Hiltzik: AI companies face a billion-dollar copyright invoice

AI For Business


Artificial intelligence camps love big numbers. Openai raised in its latest funding round: $40 billion. This year, Meta, Amazon, Alphabet and Microsoft projected investments in AI: $320 billion. Market value of Nvidia Corp., a chip supplier for AI companies: $4.2 trillion.
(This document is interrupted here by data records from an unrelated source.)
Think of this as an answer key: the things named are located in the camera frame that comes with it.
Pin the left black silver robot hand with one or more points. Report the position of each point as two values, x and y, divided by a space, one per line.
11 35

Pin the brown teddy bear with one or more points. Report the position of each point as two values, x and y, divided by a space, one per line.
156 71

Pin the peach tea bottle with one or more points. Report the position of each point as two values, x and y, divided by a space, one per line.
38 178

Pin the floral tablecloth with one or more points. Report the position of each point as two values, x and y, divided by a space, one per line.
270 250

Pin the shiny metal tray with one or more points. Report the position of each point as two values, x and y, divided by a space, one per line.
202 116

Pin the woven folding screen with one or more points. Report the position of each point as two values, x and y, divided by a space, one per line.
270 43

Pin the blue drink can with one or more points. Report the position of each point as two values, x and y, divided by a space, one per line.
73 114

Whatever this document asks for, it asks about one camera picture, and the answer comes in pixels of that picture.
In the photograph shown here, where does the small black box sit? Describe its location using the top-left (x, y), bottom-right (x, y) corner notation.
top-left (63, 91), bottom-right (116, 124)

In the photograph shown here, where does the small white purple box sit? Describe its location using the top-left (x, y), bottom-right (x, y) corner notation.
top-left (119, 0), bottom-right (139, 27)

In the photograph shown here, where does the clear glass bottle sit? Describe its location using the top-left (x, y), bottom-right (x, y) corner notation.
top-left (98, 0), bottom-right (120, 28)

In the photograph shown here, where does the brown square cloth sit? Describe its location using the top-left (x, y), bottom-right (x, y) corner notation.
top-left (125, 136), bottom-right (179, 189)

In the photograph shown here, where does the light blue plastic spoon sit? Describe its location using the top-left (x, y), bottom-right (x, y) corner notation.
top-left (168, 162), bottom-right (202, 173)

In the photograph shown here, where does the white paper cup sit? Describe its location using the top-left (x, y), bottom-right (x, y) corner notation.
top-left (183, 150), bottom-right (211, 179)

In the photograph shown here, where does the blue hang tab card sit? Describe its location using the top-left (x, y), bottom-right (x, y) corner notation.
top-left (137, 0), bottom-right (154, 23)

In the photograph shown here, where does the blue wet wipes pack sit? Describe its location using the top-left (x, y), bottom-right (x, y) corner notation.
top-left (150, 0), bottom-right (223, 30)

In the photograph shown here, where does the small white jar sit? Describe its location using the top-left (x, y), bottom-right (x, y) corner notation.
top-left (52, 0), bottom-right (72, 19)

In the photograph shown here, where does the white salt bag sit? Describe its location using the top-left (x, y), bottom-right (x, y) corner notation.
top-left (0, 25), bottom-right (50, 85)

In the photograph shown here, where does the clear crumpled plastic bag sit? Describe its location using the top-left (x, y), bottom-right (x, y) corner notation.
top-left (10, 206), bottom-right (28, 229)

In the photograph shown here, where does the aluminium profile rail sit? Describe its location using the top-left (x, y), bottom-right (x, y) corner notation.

All of these numbers are taken by AI advocates as verifying the promises and possibilities of new technology. But here is the number pointing in the opposite direction: $1.05 trillion.

If the human AI company decides that six million copyrighted books have been carefully pirated in the process of “training” AI Bot Claude, then it could be on the hook if the ry approvers decide to hit it with a maximum statutory damages of $150,000 per job.

Humanity is at least facing the possibility of business termination liability.

– Edward Lee, Santa Clara University Law School

Edward Lee, an intellectual property law expert at Santa Clara University Law School, is placed like humanity in the “legal battle for its very existence.”

The threat came when US District Judge William Alsap found a copyright infringement lawsuit brought by several published authors against humanity as class actions.

I wrote about this incident last month. At the time, Allsup had rejected plaintiffs' claims of copyright infringement, and it was discovered that humanity would use copyrighted material to develop AI BOT to fall within the scope of a copyright immunity called “fair use.”

However, he also discovered that humanity has downloaded seven million copies of books from the online “Shadow Libraries.”

“We will be tried for pirated copies and the resulting damages,” he ominously advised humanity. He placed the flesh on those bones in subsequent orders and designated the class as the copyright owner of the books he downloaded from Shadow Libraries Libgen and Pilimi. (Some of my own books have been caught up in Books3, another such library, but Books3 is not part of this case and I don't know if my books are in other libraries.)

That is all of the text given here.